Work required:
Restate the opening lines of the material below word for word, stopping after the line that contains "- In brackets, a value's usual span".

Task data:
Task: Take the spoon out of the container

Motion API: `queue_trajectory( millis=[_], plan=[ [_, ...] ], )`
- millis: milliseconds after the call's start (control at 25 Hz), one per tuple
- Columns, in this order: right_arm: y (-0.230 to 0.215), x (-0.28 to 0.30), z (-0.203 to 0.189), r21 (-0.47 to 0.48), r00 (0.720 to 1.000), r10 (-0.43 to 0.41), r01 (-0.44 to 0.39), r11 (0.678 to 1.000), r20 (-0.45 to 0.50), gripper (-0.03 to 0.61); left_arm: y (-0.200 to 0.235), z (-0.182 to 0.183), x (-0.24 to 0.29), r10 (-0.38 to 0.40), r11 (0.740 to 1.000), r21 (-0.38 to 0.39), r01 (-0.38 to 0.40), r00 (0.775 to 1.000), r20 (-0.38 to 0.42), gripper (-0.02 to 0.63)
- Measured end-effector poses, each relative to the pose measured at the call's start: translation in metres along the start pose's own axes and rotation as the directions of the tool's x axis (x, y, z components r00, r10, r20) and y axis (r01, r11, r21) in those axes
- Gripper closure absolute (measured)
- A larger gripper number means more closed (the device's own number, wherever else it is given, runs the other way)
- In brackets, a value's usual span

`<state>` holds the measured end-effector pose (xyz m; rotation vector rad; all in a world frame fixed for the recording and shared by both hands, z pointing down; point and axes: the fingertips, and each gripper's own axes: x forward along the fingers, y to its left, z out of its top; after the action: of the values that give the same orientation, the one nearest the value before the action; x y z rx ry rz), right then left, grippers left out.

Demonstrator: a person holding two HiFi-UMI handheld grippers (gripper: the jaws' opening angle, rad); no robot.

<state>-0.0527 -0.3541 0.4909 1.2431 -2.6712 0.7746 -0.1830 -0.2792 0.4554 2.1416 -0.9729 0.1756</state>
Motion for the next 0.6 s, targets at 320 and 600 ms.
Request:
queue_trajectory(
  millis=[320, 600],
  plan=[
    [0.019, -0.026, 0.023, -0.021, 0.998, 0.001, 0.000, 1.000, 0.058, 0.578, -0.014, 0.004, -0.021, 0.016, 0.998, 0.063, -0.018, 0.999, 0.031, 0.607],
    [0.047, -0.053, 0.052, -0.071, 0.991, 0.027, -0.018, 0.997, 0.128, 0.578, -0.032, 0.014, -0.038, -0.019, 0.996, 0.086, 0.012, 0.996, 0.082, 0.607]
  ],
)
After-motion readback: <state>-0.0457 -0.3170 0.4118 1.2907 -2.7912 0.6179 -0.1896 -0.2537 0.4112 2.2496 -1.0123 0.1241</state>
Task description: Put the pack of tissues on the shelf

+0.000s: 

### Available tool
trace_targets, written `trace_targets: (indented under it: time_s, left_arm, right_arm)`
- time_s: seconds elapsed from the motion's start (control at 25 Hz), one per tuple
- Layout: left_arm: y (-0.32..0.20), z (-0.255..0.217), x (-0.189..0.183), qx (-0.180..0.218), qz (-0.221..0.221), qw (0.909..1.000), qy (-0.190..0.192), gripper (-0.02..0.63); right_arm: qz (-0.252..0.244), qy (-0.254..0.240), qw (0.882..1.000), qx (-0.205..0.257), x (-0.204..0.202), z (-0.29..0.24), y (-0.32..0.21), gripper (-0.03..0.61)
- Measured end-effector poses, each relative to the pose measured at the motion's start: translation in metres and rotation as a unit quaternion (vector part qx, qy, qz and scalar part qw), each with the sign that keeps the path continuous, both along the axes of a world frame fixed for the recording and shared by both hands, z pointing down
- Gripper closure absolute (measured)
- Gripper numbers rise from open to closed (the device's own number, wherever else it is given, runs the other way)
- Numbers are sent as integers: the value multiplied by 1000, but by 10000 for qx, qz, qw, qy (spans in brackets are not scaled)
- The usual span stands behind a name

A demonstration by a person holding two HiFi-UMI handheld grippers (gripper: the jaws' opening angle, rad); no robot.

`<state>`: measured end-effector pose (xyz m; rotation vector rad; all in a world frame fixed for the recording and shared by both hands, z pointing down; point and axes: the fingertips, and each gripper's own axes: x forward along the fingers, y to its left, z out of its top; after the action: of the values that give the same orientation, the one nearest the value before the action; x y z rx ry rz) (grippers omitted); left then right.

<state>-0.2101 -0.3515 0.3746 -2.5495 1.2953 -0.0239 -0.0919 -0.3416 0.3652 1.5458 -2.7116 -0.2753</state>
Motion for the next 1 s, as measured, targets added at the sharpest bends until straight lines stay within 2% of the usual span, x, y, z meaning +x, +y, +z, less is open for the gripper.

Response to this exercise:
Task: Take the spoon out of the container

Motion API: `queue_trajectory( millis=[_], plan=[ [_, ...] ], )`
- millis: milliseconds after the call's start (control at 25 Hz), one per tuple
- Columns, in this order: right_arm: y (-0.230 to 0.215), x (-0.28 to 0.30), z (-0.203 to 0.189), r21 (-0.47 to 0.48), r00 (0.720 to 1.000), r10 (-0.43 to 0.41), r01 (-0.44 to 0.39), r11 (0.678 to 1.000), r20 (-0.45 to 0.50), gripper (-0.03 to 0.61); left_arm: y (-0.200 to 0.235), z (-0.182 to 0.183), x (-0.24 to 0.29), r10 (-0.38 to 0.40), r11 (0.740 to 1.000), r21 (-0.38 to 0.39), r01 (-0.38 to 0.40), r00 (0.775 to 1.000), r20 (-0.38 to 0.42), gripper (-0.02 to 0.63)
- Measured end-effector poses, each relative to the pose measured at the call's start: translation in metres along the start pose's own axes and rotation as the directions of the tool's x axis (x, y, z components r00, r10, r20) and y axis (r01, r11, r21) in those axes
- Gripper closure absolute (measured)
- A larger gripper number means more closed (the device's own number, wherever else it is given, runs the other way)
- In brackets, a value's usual span

The output has been completed.